Supplied data:
--

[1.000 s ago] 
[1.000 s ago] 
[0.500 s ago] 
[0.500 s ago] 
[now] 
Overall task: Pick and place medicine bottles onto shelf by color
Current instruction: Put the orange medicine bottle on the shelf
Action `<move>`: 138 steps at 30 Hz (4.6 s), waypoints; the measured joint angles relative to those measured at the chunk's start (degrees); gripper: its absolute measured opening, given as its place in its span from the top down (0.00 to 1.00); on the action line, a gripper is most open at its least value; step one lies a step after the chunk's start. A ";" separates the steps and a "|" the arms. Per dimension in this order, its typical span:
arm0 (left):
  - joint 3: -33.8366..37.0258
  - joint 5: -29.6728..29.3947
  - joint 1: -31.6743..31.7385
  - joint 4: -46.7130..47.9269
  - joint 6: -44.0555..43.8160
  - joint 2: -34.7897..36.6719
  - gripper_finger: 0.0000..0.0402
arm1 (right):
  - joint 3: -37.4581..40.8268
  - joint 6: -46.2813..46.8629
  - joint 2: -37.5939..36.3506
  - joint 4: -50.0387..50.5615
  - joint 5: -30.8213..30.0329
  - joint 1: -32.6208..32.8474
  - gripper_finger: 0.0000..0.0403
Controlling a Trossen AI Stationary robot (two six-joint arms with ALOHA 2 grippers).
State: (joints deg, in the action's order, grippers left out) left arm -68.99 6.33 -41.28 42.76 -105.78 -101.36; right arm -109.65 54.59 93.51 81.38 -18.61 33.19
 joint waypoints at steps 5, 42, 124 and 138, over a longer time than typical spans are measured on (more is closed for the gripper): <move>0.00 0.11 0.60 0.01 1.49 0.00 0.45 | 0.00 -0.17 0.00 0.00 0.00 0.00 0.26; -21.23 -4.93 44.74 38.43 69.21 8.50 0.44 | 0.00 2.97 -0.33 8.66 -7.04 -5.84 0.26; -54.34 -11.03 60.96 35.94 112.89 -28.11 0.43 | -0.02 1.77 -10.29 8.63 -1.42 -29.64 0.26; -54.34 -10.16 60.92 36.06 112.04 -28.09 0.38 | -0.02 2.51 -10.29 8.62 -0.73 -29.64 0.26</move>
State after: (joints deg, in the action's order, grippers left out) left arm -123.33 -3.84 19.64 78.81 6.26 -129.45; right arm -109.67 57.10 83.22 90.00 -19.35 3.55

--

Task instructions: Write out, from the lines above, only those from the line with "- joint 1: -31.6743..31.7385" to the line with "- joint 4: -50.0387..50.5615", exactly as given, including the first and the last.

Reply:
  - joint 1: -31.6743..31.7385
  - joint 4: -46.7130..47.9269
  - joint 6: -44.0555..43.8160
  - joint 2: -34.7897..36.6719
  - gripper_finger: 0.0000..0.0402
arm1 (right):
  - joint 3: -37.4581..40.8268
  - joint 6: -46.2813..46.8629
  - joint 2: -37.5939..36.3506
  - joint 4: -50.0387..50.5615

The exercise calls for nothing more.